[Collected material]:

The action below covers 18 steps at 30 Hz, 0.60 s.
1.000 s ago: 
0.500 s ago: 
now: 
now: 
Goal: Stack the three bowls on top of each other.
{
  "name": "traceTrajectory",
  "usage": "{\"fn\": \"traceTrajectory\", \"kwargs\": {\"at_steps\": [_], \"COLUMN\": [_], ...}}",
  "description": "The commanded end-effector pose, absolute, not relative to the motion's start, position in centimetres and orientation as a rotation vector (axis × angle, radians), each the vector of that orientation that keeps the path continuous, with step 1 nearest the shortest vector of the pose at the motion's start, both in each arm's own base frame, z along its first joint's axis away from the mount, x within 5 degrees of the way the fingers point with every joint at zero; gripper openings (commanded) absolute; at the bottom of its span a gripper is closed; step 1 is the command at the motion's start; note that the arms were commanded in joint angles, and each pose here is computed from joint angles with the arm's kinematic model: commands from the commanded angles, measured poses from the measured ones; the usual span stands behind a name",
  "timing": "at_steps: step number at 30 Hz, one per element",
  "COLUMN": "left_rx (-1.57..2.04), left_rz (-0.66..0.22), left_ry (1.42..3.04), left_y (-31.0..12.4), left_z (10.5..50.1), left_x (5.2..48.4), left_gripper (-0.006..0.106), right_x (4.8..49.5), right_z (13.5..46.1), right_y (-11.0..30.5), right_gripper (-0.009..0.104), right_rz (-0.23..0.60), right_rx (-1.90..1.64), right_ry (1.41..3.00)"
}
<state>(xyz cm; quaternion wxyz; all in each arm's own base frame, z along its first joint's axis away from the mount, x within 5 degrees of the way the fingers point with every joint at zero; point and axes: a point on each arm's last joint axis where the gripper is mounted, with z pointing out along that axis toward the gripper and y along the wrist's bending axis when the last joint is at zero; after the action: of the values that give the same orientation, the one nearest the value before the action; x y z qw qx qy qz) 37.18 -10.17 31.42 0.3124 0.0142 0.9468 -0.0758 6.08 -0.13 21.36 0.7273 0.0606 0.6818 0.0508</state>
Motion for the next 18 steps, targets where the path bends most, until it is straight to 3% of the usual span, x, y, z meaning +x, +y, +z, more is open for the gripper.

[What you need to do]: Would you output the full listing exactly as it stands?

[Answer to the exercise]:
The action below covers 18 steps at 30 Hz, 0.60 s.
1.000 s ago: 
0.500 s ago: 
now: 
now: 
Goal: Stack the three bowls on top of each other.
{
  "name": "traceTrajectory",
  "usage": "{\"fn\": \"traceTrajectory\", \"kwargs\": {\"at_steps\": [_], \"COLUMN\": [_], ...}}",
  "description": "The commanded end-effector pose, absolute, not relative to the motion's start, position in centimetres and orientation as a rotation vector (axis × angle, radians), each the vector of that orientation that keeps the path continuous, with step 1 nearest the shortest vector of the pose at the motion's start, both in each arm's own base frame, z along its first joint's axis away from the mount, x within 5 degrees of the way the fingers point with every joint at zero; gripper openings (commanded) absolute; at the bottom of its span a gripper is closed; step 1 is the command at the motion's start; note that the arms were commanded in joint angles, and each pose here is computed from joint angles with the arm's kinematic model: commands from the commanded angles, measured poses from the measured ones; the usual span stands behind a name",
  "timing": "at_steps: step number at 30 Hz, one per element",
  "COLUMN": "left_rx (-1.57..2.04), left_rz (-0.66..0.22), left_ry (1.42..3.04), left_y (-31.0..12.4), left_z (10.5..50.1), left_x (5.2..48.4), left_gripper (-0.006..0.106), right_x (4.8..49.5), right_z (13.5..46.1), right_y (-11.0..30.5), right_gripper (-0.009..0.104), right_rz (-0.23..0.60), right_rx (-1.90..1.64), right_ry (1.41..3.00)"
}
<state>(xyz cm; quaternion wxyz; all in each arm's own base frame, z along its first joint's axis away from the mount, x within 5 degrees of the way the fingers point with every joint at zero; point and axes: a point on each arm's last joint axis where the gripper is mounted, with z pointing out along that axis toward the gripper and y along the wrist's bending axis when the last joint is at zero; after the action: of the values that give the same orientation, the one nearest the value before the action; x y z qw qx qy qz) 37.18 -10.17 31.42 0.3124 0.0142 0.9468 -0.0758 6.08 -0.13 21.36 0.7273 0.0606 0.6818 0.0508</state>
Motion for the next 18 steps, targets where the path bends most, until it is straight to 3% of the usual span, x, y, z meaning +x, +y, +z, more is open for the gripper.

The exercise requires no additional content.